== PROBLEM REQUIREMENTS ==
Among the records that follow, find each line holding the word "table" and copy it.

(Records from a collection)
^^^^^^^^

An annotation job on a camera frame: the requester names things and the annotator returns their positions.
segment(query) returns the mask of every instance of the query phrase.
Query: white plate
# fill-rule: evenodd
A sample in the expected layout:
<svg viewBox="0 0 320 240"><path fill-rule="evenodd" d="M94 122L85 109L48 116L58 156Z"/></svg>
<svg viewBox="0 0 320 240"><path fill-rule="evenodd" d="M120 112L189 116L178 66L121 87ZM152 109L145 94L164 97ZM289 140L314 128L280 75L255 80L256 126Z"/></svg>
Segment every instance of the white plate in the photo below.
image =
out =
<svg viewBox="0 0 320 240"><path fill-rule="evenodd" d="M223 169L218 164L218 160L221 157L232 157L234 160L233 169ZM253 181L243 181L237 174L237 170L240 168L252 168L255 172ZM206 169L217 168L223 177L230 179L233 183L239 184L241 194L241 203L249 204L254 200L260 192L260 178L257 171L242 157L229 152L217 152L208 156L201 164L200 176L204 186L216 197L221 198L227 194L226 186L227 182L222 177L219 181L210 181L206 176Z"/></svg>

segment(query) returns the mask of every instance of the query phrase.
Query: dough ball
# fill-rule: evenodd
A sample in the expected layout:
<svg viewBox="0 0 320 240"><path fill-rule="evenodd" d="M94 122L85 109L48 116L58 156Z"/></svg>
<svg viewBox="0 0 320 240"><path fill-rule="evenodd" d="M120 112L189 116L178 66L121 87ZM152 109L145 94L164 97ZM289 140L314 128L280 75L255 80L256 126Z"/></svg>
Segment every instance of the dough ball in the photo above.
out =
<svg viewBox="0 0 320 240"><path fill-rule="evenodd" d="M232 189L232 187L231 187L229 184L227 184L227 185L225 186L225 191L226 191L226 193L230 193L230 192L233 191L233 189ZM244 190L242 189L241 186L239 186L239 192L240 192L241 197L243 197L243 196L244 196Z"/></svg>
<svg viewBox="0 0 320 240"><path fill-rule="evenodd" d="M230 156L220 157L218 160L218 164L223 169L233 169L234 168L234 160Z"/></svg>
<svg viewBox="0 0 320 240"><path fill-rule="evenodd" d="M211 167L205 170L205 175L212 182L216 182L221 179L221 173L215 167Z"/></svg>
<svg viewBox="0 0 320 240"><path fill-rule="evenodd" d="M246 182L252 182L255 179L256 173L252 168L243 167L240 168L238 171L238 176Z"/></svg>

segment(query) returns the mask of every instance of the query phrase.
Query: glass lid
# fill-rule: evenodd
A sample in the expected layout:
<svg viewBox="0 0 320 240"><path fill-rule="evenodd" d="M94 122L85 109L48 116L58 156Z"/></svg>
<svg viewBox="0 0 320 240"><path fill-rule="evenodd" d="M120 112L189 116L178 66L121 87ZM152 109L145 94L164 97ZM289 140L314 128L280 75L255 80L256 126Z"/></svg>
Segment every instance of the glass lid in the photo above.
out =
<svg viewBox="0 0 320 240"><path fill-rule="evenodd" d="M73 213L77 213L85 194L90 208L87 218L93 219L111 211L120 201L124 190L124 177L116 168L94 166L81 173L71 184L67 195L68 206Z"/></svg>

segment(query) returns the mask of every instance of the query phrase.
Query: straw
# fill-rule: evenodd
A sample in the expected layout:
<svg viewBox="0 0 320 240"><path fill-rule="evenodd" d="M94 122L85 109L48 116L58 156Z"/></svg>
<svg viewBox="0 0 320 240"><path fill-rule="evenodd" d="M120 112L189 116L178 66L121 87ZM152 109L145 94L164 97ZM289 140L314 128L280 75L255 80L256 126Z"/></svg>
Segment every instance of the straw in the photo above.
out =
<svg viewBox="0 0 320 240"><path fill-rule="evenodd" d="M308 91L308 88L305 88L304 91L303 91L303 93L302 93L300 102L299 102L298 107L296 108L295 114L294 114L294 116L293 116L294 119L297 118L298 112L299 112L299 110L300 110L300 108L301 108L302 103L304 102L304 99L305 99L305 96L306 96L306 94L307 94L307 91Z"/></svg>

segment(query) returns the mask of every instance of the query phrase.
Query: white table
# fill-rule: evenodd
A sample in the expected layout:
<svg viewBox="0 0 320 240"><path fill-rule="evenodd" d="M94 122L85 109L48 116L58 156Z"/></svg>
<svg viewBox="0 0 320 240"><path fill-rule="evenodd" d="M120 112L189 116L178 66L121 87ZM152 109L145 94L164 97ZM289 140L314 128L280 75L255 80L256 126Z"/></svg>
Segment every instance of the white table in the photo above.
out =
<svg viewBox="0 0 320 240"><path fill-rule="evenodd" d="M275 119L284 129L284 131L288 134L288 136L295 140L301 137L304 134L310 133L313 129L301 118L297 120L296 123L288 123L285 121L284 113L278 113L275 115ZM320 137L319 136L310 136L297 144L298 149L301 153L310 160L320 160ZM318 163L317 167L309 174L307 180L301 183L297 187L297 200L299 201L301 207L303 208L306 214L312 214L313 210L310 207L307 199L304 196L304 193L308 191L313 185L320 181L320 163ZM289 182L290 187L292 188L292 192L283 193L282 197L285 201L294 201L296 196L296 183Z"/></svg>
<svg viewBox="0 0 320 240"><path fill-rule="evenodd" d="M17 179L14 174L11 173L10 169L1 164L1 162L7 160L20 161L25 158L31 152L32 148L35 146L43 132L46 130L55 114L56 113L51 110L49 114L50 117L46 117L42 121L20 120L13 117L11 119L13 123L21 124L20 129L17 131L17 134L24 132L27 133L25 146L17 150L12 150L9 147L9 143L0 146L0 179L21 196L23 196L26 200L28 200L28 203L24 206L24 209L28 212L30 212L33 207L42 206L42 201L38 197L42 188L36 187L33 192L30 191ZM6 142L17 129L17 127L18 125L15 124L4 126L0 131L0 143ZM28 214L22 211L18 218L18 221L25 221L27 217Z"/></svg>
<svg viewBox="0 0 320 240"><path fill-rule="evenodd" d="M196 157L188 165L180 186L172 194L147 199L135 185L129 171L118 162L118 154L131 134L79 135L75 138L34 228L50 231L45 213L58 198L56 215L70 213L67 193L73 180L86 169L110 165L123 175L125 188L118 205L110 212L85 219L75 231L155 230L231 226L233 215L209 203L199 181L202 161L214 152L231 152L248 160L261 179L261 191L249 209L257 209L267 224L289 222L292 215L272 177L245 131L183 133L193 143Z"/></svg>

^^^^^^^^

== YOUR SOLUTION ==
Query: white table
Segment every instance of the white table in the photo above.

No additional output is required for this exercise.